> _Task to complete_
Pull out every line below containing the word "square".
*** Begin section ***
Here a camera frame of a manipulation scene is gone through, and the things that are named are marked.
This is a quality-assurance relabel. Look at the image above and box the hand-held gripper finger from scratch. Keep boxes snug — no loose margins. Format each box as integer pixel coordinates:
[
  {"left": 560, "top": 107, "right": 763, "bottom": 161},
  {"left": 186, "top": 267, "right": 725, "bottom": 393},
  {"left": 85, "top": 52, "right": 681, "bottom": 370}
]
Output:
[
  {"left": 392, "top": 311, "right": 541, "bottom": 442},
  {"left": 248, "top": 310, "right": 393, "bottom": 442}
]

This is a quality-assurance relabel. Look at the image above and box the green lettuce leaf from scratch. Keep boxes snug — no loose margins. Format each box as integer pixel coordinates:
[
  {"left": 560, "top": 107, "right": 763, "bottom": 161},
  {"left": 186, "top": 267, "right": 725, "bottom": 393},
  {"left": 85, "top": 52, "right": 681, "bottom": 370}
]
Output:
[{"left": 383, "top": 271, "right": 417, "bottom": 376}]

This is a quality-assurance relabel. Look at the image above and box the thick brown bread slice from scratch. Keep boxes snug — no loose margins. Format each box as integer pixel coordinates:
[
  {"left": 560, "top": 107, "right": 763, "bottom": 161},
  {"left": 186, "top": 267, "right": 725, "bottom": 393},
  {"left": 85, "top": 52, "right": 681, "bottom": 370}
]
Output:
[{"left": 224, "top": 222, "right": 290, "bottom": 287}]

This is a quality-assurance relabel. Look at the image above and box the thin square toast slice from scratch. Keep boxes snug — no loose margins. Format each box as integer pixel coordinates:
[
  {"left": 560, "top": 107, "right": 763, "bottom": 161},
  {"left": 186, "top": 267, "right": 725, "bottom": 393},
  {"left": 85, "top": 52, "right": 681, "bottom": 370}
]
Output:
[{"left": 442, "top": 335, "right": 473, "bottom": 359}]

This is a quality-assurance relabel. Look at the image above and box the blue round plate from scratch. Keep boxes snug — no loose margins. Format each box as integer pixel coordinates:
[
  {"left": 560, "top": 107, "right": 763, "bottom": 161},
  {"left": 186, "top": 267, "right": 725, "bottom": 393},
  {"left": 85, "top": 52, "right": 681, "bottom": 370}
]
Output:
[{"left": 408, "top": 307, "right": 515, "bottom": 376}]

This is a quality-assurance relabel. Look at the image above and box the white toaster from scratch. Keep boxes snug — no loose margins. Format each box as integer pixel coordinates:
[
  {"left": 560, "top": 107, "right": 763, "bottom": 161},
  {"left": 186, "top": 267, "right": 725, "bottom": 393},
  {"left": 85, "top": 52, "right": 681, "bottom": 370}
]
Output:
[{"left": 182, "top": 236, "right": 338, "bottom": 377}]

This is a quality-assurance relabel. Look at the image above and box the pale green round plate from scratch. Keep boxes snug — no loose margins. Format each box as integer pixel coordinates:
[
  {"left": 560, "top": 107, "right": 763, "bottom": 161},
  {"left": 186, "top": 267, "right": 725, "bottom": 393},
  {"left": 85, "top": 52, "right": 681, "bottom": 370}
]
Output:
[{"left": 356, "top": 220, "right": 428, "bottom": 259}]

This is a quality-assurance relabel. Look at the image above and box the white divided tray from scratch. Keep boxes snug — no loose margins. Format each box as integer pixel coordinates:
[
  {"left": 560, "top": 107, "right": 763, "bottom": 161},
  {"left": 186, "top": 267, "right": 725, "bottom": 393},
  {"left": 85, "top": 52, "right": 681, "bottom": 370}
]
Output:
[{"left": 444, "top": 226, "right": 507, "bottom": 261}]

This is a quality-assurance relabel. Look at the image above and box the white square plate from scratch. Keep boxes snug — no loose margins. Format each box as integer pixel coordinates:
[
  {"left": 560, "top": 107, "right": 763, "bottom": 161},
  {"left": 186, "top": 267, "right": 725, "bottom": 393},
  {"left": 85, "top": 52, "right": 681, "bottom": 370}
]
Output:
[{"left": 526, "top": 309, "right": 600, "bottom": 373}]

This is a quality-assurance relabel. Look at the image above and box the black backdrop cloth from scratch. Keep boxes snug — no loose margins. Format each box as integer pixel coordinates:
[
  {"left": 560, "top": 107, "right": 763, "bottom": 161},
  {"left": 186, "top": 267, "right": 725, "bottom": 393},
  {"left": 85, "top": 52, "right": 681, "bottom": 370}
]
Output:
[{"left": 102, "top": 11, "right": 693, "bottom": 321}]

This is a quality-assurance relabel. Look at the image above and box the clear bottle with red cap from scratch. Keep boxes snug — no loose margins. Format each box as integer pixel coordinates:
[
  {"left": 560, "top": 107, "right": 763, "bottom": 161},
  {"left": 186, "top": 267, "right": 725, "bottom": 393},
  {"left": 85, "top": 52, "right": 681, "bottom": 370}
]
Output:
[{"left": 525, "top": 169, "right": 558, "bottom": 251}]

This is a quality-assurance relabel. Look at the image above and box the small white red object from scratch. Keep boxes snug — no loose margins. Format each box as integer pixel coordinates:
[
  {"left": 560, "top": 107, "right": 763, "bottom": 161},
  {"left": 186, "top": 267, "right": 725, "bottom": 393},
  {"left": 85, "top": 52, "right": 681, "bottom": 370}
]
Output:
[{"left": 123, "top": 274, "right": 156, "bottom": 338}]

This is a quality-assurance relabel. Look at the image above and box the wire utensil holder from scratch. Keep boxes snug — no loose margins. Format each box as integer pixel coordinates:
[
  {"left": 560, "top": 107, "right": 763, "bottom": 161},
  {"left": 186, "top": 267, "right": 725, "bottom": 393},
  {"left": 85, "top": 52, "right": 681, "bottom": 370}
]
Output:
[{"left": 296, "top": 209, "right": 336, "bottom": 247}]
*** End section ***
> _Response area_
This is a quality-assurance relabel. Look at the image above and box the thin square toast slice from scratch. Keep boxes snug — no loose margins. Format each box as integer pixel coordinates:
This is a quality-assurance relabel. Look at the image above and box the white square plate from scratch. Keep boxes snug — no loose margins. Format each box as integer pixel coordinates:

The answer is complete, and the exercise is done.